Wanghycha Bharit (Baingan Bharta) CKP Style

All right, so I decided to post my first recipe. Hmm, lets see, I hope you folks like it. Baingan Bharta, the way my mom cooks it.

Ingredients

  • 1 Baingan (Big Size)
  • 4-5 Chillies
  • 1 Onion
  • 3 tbsp Oil
  • Salt to taste
  • 1 tbsp Jeera (Cumin)
  • 3-4 Heaped Table Spoons Curd (Plain Yogurt)
  • Coriander/ Cilantro

Procedure

  1. I am assuming that you are stuck in the United States of America and do not have a Gas Stove. Pre-heat oven to 400 F.
  2. Place baingan on centre rack with a tray to collect drippings in the bottom rack of oven.

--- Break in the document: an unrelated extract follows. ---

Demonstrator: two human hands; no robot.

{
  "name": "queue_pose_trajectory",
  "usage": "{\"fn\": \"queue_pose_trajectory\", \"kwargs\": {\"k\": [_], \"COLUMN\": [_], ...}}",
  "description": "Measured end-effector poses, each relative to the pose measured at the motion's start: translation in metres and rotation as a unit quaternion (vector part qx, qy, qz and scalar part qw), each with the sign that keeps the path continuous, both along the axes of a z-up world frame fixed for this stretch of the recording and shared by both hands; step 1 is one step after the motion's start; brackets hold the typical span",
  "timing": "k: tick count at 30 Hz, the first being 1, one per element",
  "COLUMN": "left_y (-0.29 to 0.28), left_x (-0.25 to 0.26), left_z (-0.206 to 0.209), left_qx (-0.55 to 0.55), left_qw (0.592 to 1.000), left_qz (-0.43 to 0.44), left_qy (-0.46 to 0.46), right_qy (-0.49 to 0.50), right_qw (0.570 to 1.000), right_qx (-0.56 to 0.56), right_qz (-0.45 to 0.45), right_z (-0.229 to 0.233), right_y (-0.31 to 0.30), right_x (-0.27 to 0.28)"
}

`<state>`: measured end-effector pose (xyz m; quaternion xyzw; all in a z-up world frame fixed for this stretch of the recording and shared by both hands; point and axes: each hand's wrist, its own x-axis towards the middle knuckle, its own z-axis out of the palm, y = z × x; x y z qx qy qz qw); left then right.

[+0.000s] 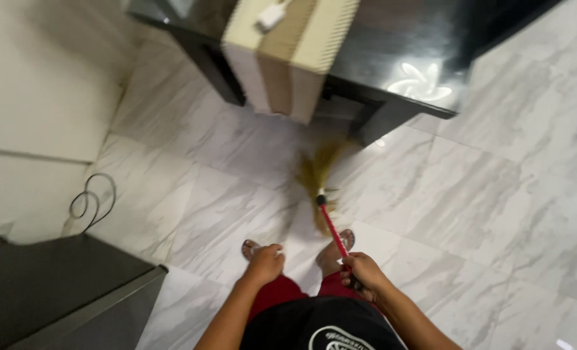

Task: The person sweeps the floor around and under a dining table, chairs, and curtains using a broom, occasionally moving chairs by hand to reach the floor underneath.

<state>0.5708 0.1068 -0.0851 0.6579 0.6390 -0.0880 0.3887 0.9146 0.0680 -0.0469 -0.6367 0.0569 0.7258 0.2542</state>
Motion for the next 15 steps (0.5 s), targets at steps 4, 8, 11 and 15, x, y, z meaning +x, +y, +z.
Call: {"fn": "queue_pose_trajectory", "kwargs": {"k": [4, 8, 11, 15], "left_y": [-0.022, -0.03, -0.026, -0.03], "left_x": [-0.049, -0.124, -0.193, -0.268], "left_z": [0.003, 0.007, 0.009, 0.011], "left_qx": [-0.072, -0.232, -0.257, -0.238], "left_qw": [0.968, 0.83, 0.692, 0.604], "left_qz": [0.145, 0.409, 0.571, 0.651], "left_qy": [-0.19, -0.301, -0.358, -0.393], "right_qy": [0.021, -0.012, 0.02, 0.097], "right_qw": [0.969, 0.929, 0.898, 0.879], "right_qx": [0.053, 0.041, 0.075, 0.071], "right_qz": [0.24, 0.368, 0.432, 0.461], "right_z": [0.022, 0.049, 0.068, 0.093], "right_y": [0.021, 0.047, 0.067, 0.099], "right_x": [-0.114, -0.247, -0.33, -0.416]}}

Cook for one hour and fifteen minutes. Yes, you read that right. One hour and 15 mins!
  3. If you have a gas burner, you can roast the baingan on the gas for 15-20 mins! Its messier but quicker that way.
  4. Now, cut baingan from centre and use a spoon to scoop out all the soft flesh from inside the baingan. No hard baingan please. Just the soft stuff. See, that's where the 1 hr 15mins go.
  5. Now, heat some oil and add the Jeera.
  6. Let it splutter a bit and then add the onions and half the chillies. Cook till onion turns pink.
  7. Now add the remaining chillies, salt and then the baingan.
  8. Stir and mash till its all mixed well.
  9. You may add more chillies/ chilly powder to spice it up.
  10. Take it off the stove, and add curd and mix well.
  11. Garnish with Coriander.

another way

There is one more style of CKP vangyacha bharit, please visit this link www.shopforhoney.com/listrecipes

another way to roast the baingan

Hi Amrish, I usually put the baingan in a toaster oven and let it toast for 30 mins and then broil for another 15-20 mins. With this method the skin peels off easily and you get more pulp. We would also add crushed roasted peanuts (danyacha koot) to the bharit.